Several studies indicated that Erythropoietin (Epo) may provide remarkable neuroprotection in some neurological diseases. It also showed the significant decrease of Epo immunoreactivity in the cerebral cortex and hippocampus in aged rats, suggesting the role of Epo in the pathogenesis of age-related neurodegenerative diseases such as AD.

Methods

The protective effect of Epo was studied in differentiated PC12 cells treated with Abeta. The viability of the cells, the apoptosis of the cells and the level of Bax, Bcl-2, cleaved caspase-3 and cleaved PARP expression were detected by MTT, Hoechst 33258 staining and Western blotting respectively.

Results

20 μM Abeta (25-35) could induce a decreased viability and a increased apoptosis in PC12 cell in a time-dependent manner.
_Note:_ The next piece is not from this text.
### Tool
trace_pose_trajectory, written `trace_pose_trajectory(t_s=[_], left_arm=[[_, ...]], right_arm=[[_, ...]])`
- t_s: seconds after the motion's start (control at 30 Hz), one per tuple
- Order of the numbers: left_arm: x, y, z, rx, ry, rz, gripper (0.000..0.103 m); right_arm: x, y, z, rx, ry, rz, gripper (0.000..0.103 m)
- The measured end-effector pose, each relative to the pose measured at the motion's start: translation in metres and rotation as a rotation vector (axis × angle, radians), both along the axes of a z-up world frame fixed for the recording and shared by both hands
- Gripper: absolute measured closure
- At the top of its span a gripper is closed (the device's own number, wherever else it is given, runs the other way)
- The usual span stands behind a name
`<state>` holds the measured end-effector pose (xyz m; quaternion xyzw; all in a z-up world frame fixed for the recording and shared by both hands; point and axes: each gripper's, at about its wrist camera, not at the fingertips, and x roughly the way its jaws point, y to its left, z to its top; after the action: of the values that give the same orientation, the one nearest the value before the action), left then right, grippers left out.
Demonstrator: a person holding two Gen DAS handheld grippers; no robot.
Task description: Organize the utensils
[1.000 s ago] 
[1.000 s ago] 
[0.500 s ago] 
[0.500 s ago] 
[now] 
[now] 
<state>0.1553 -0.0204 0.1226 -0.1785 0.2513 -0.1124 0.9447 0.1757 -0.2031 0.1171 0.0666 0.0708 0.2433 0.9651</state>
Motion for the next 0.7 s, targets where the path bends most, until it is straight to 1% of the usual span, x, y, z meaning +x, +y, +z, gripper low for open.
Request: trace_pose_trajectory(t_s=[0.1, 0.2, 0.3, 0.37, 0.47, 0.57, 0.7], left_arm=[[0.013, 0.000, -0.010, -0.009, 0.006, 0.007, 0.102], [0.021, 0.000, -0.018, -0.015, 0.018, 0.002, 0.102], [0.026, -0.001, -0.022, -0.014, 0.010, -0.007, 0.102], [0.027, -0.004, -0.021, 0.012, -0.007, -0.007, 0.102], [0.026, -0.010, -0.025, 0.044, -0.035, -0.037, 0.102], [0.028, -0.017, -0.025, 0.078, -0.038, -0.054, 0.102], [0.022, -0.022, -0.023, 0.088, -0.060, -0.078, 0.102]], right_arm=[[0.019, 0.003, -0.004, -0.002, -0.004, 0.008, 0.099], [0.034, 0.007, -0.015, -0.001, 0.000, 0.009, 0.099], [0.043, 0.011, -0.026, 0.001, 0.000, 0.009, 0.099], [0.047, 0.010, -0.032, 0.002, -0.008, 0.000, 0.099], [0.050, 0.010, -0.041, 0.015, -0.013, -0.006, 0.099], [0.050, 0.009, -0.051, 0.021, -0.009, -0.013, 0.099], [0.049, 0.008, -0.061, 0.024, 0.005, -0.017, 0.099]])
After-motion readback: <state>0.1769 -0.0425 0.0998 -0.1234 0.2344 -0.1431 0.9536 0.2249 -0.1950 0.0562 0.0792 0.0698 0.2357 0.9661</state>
However, 20 μM Abeta (35-25) had no effect on cell viability and apoptosis. Western blot analysis also showed that Abeta(25-35) treatment could decrease the expression of Bcl-2 (P < 0.05) and increase the expression of Bax (P < 0.05), Cleaved casapase-3 (P < 0.05), and Cleaved PARP (P < 0.05). The pretreatment of Epo could effectively reverse all the above changes induced by Abeta(25-35) (P < 0.05). Furthermore, the protective effect of Epo could be blocked by PI3K inhibitor LY294002 (P < 0.05).

Conclusions

Epo prevented cell injuries in PC12 cells exposed to the Abeta(25-35) and this effect may depend on the PI3K⁄Akt pathway. Our study provided an important evidence for the potential application of Epo in the therapy of Alzheimer's disease.

Background

Apoptosis is a particular type of programmed cell death controlled by precise intrinsic genetic programme in order to regulate cell population. Among the mechanisms of cell death, apoptosis has been proposed to explain the cell loss observed in many neurodegenerative disorders including Alzheimer's disease (AD) [13]. AD is a neurodegenerative disorder of the central nervous system (CNS), which correlate with the appearance of neurofibrillary tangles (NFTs) and senile plaques (SPs) [4]. The major component of SPs is beta-amyloid peptide (Abeta), which is believed to be the most probable cause of AD [3, 5]. Many studies have shown that Abeta can directly induce neuronal death via apoptosis [2, 6, 7].

Erythropoietin (Epo) was originally characterized as the principal regulator of erythropoiesis [8]. Many experimental studies have shown that both Epo and its specific receptor (erythropoietin receptor, EpoR) expressing in the CNS, provide remarkable neuroprotection in many neurological diseases [913]. Recent research has demonstrated significant decreases in Epo immunoreactivity in the cerebral cortex and hippocampus of aged rats [14] which suggested the role of Epo in the pathogenesis of age-related neurodegenerative diseases such as AD. Therefore, we studied the possible relationship between Epo and Abeta-induced cell apoptosis. In the present study, we observed that Abeta(25-35) peptide at 20-μM concentrations could induce apoptosis in PC12 cells and Epo could reverse these changes through PI3K/Akt signaling pathway. Our results identifed a potential molecular targets for AD therapy.

Materials and methods

Cell culture and drug treatment

Abeta(25-35) (Sigma-Aldrich, St. Louis, MO) or Abeta(35-25) (Sigma-Aldrich, St. Louis, MO) was dissolved in water to obtain a 2 mM stock solution. Aliquots were stored at -20°C and thawed at 37°C for 5 ~ 7 d for use. Differentiated rat pheochromocytoma PC12 cells (provided by the Institute of Biochemistry and Cell Biology, Chinese Academy of Science, Shanghai) were plated in 100-mm culture dishes (Corning Incorporated, Corning, NY, USA) in DMEM containing 10% (v/v) heat-inactivated FBS, 5% horse serum, 1% penicillin, and 1% streptomycin. The cells were grown at 37°C in a humid 5% CO2 environment, and the medium was routinely replaced every 2 d. The media were replaced with serum-free media 12 h prior to drug treatment. The cells were then treated with Abeta(25-35) or Abeta(35-25) for 24 h. Epo (R&D systems, USA) at various concentrations were added into the cultures 1 h prior to the 24-h Abeta(25-35) exposure. 20 μM LY294002 (Sigma-Aldrich, St. Louis, MO, dissolved in DMSO) were added into the cultures 1 h prior to the Epo treatment.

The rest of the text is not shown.